I’ve been spending a good portion of my summer here in Greece, the homeland of my wife’s parents who immigrated to the USA in the 1970’s.
This is my first trip to this ancient place but even more surprisingly also the first for Angela, my wife who is fluent in the Greek language, reading and writing it as well.
I had romanticized about writing and brainstorming new books, or at least making steady progress towards finishing my current WIP. While I did some writing, the truth is I mostly went to the beach, swam in the crystal-clear blue waters, consumed a large early afternoon meal with copious amounts of ouzo with my extended Greek family and friends then retreated to my airconditioned bed for an afternoon siesta, rising around five or six pm then going out and doing it all over again until midnight or after.
That carefree lifestyle came to an abrupt end on July 23 when wildfires hit two regions not far from Athens, in fact practically in the suburbs. While we were safe, some two-hundred-miles away near the port city of Gytheio in the Peloponnese Peninsula, it still hit us hard.
As of this post, ninety-two confirmed deaths resulted, to say nothing of the scores of injured and thousands left homeless. Just days before the fire we had traveled through one of the hard-hit areas when we arrived at the Port of Rafina, offloading our rental car from the ferry which had taken us back to the mainland from the Island of Mykonos. The port itself, untouched became the command center where survivors picked up from beaches or even some, running for their lives into the water found themselves swept out to sea, were brought.

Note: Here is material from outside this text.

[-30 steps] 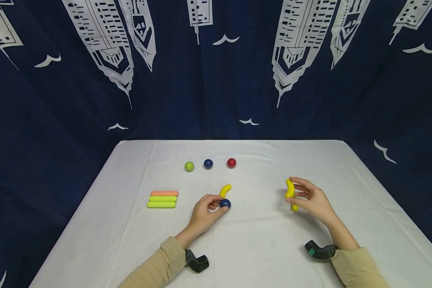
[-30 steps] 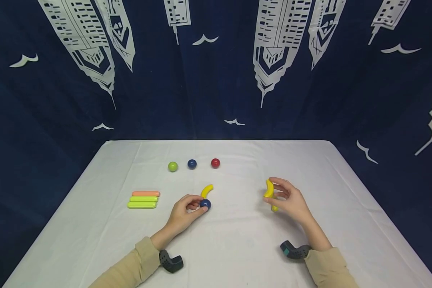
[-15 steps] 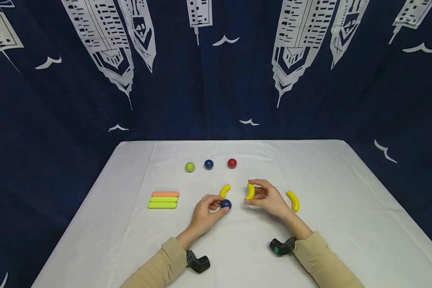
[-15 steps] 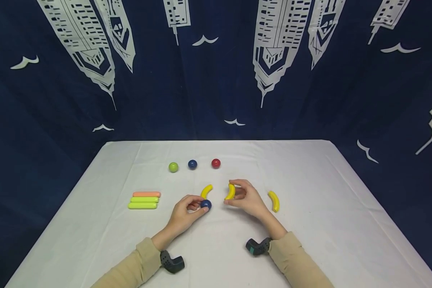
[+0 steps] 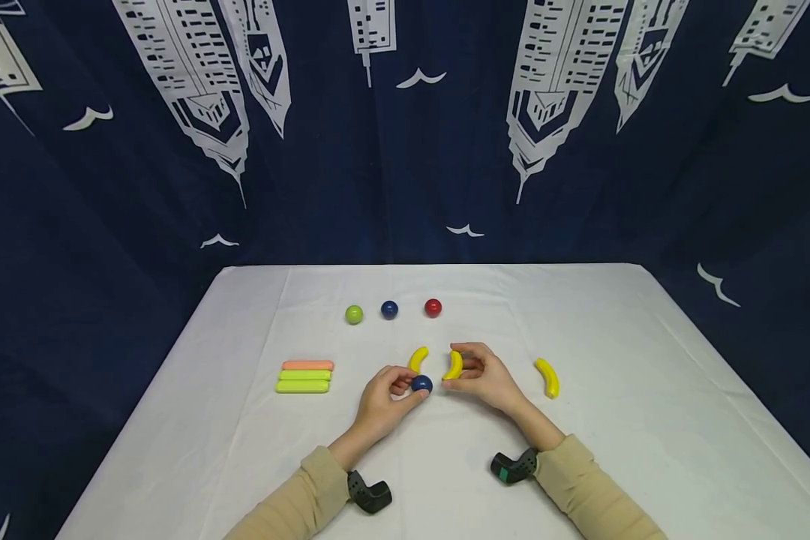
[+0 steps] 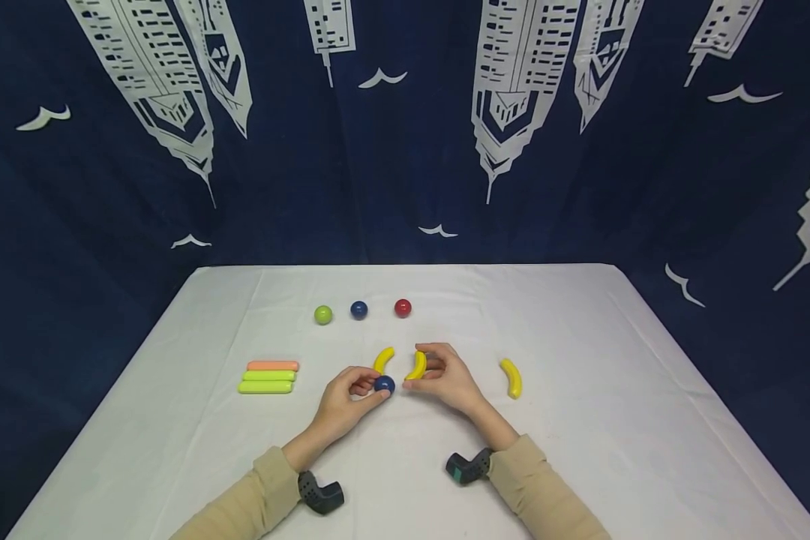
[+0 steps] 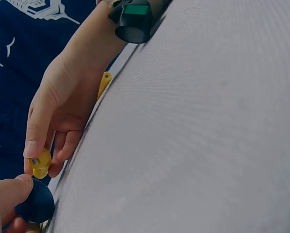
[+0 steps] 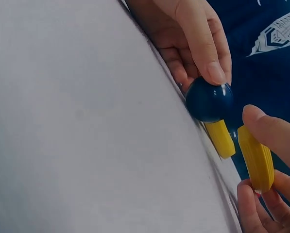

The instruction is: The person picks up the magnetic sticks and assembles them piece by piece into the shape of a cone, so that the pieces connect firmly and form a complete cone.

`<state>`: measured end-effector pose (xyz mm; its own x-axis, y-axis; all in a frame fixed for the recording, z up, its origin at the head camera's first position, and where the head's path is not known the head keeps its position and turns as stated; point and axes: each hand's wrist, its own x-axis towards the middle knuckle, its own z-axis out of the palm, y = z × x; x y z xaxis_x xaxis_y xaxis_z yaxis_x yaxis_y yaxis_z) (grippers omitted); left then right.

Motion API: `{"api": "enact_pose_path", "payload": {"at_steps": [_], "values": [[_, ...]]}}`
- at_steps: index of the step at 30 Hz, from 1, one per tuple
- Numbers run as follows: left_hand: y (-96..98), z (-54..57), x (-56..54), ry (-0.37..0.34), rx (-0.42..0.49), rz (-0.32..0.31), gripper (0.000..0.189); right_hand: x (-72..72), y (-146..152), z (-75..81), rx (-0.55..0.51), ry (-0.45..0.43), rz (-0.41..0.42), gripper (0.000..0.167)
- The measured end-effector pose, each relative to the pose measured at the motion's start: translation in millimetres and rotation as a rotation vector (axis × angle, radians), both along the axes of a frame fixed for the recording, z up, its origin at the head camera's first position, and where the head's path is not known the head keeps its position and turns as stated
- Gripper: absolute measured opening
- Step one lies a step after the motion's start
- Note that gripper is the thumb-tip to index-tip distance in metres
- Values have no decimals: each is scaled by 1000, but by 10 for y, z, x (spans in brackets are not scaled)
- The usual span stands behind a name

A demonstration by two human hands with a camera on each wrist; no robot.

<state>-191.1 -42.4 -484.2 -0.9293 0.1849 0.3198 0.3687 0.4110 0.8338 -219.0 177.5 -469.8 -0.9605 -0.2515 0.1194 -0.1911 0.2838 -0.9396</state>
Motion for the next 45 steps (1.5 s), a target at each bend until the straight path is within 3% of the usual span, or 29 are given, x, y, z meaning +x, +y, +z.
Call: {"api": "enact_pose_path", "payload": {"at_steps": [9,23,29,36,40,45], "values": [[-3,-11,3,3,4,-5,30,10,-71,-79,33,98,-26,66],[-9,-29,-9,-1,4,4,29,22,-161,-70,112,125,-62,58],[-12,-36,-13,-3,4,5,30,14,-138,-85,6,62,-67,44],[-4,-16,-6,-12,-3,6,30,50,-188,-33,-141,-93,-147,47],[-3,-13,-3,-13,-10,6,30,59,-242,-19,-166,-160,-214,43],[-5,-17,-4,1,-11,-1,30,61,-261,-19,-152,-170,-256,38]]}}
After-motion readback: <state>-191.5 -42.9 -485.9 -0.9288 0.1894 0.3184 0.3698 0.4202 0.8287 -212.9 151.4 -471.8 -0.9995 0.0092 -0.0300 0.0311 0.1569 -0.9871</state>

After traveling through the area, it is difficult to fathom how such devastation occurred. Indeed, a fire can happen anywhere, but this was a built up, populated area adjacent to the sea. Hardly the type of place where being caught up in a wildland fire would be something one would concern themselves.
On more in-depth examination, it became terrifyingly clear as to why the loss of life occurred and perhaps even incredible that more did not perish given the circumstances that day. I don’t mean to criticize or judge, but rather describe my impressions. There are so many things that we take for granted in the USA, things that we probably never even think about but were absent, at least by my observation.
Hardly a third world country, Greece has all the modern amenities that one would find in the USA. But if you peel back the surface you realize that the nation is also not quite in the first world either. Outside of Athens, and even there, seeing a police officer was rare, even more so fire stations. Fire hydrants were almost non-existent except along the National Highway, a fairly modern development. The narrow roads, choked by traffic had uncut undergrowth, tinder-dry and so high that it blocked roads signs and presumably evacuation route directions if such were ever erected.
By all accounts, the front line public safety professionals performed heroically. But they were hampered by inept and just as often corrupt public officials. It is no secret that little of the tax revenue collected goes to the public good. It is little wonder then that people, in a populated area less than an hour’s drive from the Acropolis, could not get help or even direction from the local authorities, largely absent from the scene even after the fires were reported to be quickly spreading.
Long after the fires were reported nothing even as basic as traffic control was being done. Many perished in gridlocked traffic, less than a half mile from the sea. A group of Danish tourists, trapped in suffocating smoke in the water on the beach could not reach any local authorities instead called the Danish Consulate which in turn had to resort to sending out an SOS to ocean-going vessels which in turn were able to raise some local fisherman who came to the rescue in their small boats while the Greek Navy rescued others swept out to sea. There are many such documented stories and I don’t need to repeat everyone here.
Reading about the circumstances raised awareness for me as well. Despite having a modern rental home three-hundred-meters from the beach, I grew concerned as I surveyed what was around us, dense uncut undergrowth. The roads leading out of the village and the whole fourteen kilometers to Gytheio, even more overgrown, no visible EMS/Fire system not even a police station. Our only option would be to seek the beach through narrow roads passable by only one car going in one direction, common in villages built hundreds or thousands of years ago. But what if we were not home, out on the road and encountered smoke or flames? It would be a crap shoot, and choosing wrong could be fatal. For the first time in my life, I felt claustrophobic. Fortunately, it began to rain, and did so steadily in the evenings and night times, drenching the landscape with much-needed moisture.
I think for me, the most tragic part was that so much of it was preventable, not just the fires reportedly set intentionally, but the response. Maybe it’s because as someone with a background in Emergency Management it’s easy for me to see the vulnerabilities and the remedies. Living in the mountain west where forest fires are very much a concern, as evidenced by the current situation in California, we are accustomed to clearcutting around evacuation routes, fire breaks, real-time information, and infrastructure ready to immediately respond.
More than anything else it made me appreciative of America. Greece is a wonderful place to visit…But there is no place like home.